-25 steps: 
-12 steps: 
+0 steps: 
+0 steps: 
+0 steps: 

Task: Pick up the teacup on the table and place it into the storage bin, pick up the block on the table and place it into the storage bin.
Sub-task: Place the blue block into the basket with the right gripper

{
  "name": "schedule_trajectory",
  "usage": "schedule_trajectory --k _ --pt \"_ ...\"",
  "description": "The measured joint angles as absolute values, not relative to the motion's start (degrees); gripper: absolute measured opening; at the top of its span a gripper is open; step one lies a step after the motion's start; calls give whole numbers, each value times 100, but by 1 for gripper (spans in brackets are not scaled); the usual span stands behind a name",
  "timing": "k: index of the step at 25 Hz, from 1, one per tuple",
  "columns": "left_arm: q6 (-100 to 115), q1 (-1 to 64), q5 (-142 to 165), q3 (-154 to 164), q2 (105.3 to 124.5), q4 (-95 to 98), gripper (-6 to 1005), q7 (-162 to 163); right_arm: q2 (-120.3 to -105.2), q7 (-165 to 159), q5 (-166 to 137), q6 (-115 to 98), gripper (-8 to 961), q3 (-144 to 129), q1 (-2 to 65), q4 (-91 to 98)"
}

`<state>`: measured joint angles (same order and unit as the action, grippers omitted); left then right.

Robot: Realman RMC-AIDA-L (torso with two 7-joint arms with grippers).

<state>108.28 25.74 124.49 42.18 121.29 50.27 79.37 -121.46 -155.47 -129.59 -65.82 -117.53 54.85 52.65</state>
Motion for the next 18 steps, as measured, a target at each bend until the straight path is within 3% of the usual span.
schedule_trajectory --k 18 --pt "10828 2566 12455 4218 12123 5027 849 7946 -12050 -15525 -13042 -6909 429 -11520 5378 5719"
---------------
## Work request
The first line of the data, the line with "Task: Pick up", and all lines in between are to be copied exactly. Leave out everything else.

## Output of the exercise
-25 steps: 
-12 steps: 
+0 steps: 
+0 steps: 
+0 steps: 

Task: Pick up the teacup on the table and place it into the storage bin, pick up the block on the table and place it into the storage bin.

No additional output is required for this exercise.